Generate CSV creates csv with incorrect rows

Hi,
I’m trying to use Reporting (Generate CSV).
I have huge dataset which I have indexed into Opensearch 1.0 ( on AWS).
I want to search documents based on some criteria and then download the results (around 253 entries) as csv.

First try:
In the discover, I’m adding the filter based on my needs, I can see that number of hits shown are correct (around 253 entries). Now I want to download that into csv , but the “Generate CSV” is greyed out, I cannot click. See attached screenshot.

Second try:
I saved the above as search and opened it again, “Generate CSV” is not greyed out this time around. However, if I go ahead and click the generate csv, the csv file contains 10,000 entries not matching the number of hits(253)

what’s that I’m doing wrong?

I’m using
version": {
“number”: “7.10.2”,
“build_type”: “tar”,
“build_hash”: “unknown”,
“build_date”: “2021-08-20T12:03:05.728738Z”,
“build_snapshot”: false,
“lucene_version”: “8.8.2”,
“minimum_wire_compatibility_version”: “6.8.0”,
“minimum_index_compatibility_version”: “6.0.0-beta1”
},
“tagline”: “The OpenSearch Project: https://opensearch.org/

Regards
Prasanna

Humm. That sounds pretty weird. Two thoughts:

  • Was the data continually being appended to and you only applied a lower time range? (Hard to tell from screen shot)
  • Did you somehow change your time range?

When you save a search the time range is not included in the saving of the search.


To answer your questions:

  • No data was not being appended
  • No change in time range

I have attached another screenshot, I’m looking at data from last 1 year.
From the screenshot, you can see, there are supposed to 209 entries in csv because of 209 hits. However csv has exactly 10,000 entries always, irrespective of what kind of filter is applied and what number of hits shown.

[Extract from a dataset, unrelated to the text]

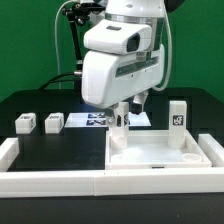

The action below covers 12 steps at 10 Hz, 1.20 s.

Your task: Assemble square table

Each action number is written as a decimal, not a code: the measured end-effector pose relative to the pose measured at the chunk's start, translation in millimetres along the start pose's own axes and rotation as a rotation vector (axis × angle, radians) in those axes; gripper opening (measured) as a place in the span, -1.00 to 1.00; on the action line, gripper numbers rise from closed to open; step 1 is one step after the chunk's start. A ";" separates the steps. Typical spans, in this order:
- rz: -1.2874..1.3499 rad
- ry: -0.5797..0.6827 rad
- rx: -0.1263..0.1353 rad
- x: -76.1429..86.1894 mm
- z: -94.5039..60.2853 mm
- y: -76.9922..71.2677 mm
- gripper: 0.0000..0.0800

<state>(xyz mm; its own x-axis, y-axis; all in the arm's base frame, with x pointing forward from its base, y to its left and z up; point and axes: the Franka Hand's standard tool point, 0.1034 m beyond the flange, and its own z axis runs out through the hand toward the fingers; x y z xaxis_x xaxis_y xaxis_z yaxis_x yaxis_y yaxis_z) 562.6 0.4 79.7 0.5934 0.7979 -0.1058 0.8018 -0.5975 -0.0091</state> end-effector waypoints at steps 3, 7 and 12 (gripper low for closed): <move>0.201 0.018 0.032 0.3 0.6 -2.1 0.62; 0.635 0.004 0.096 -36.2 -1.5 14.1 0.62; 0.881 0.003 0.129 -80.0 2.3 20.8 0.62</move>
Offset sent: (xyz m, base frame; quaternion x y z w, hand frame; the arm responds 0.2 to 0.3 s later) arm -0.0153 -0.0512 0.0006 0.0748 -0.0066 0.3690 0.9264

I tried generating report on another index, and there it works fine.
Not able to understand what’s wrong with this index.

Yeah, that’s weird. I tried quite a few methods recreating your issue. The only time I got close was when the time range wasn’t explicitly selected (which is just user error, perhaps a little UX problem) but if this is happening for you consistently I’m not sure what’s going on.

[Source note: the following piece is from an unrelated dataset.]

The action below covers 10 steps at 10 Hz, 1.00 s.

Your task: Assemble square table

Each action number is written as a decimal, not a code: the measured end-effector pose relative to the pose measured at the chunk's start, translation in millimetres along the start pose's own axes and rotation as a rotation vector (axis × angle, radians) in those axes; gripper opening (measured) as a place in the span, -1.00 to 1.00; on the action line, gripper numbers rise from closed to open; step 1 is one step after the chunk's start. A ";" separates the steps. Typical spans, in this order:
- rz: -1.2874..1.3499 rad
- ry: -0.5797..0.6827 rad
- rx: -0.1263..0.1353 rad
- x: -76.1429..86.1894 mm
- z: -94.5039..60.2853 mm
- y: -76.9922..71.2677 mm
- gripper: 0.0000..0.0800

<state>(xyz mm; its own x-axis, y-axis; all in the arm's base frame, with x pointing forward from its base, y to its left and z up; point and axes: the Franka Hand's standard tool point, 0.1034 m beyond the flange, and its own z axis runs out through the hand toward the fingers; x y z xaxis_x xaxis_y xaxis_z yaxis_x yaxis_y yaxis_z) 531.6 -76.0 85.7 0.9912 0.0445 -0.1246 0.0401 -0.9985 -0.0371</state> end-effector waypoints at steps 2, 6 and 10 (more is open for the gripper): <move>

You might be able to see what’s happening more clearly by looking at what’s being sent to the Reporting plugin from the browser. If you use Chrome, go to View > Developer Tools before performing the action to generate the report. Click on “Network”. Then generate the report.

You should see a request called “generateReport?timezone=…” then click on the “Headers” tab and scroll down to “Request Payload” and expand the tree. This is what it looks like for me:

What would be really interesting is to see if the time_from, time_to match up with what you’re expecting (decode the unix timestamps) as well as the time_duration.